Evo: A New Approach to Genomic Sequencing
Researchers have developed a system called Evo that leverages the power of large language models (LLMs) to understand and generate genomic sequences.The core principle behind Evo is its ability to “link nucleotide-level patterns to kilobase-scale genomic context,” meaning it can interpret genomic DNA fragments much like an LLM interprets text, and produce relevant outputs. This allows evo to predict and even create functional genetic material.
Initial tests focused on Evo’s ability to reconstruct known proteins. When provided with incomplete gene sequences – as little as 30% – Evo successfully predicted a meaningful portion of the missing information, achieving 85% completion. With 80% of a gene sequence provided, Evo accurately reconstructed the entire sequence. Furthermore,it demonstrated the ability to identify and reinstate missing genes within established functional clusters.
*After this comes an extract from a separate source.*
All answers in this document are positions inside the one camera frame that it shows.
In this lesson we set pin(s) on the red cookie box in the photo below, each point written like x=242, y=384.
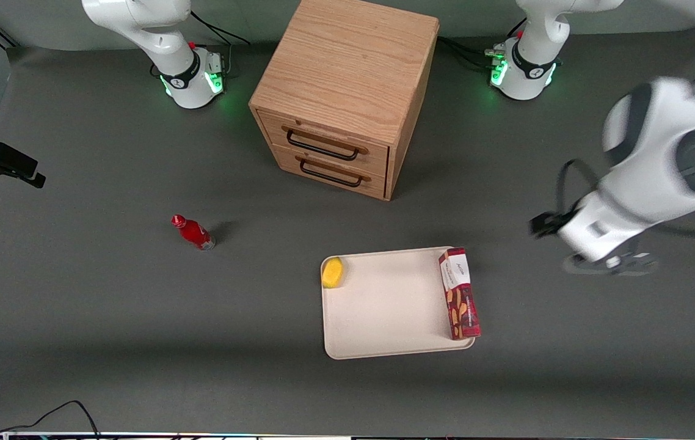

This accuracy stems from Evo’s extensive training on a vast dataset of bacterial genomes. This training enabled the system to recognise critical regions within proteins and, when making alterations to sequences, to confine those changes to areas were genetic variation is naturally tolerated. Essentially, Evo has learned the evolutionary constraints governing gene structure and function.
To explore Evo’s potential for innovation, the researchers challenged it to generate entirely new protein sequences. They focused on bacterial toxins, frequently enough paired with antitoxins to protect the producing cell. The team designed a novel toxin, distantly related to known toxins and lacking a corresponding antitoxin, and used its sequence as a prompt for Evo. To ensure novelty, any generated sequences resembling known antitoxins were excluded from the results. This experiment aimed to determine if Evo could produce genuinely new genetic information, rather than simply replicating existing sequences.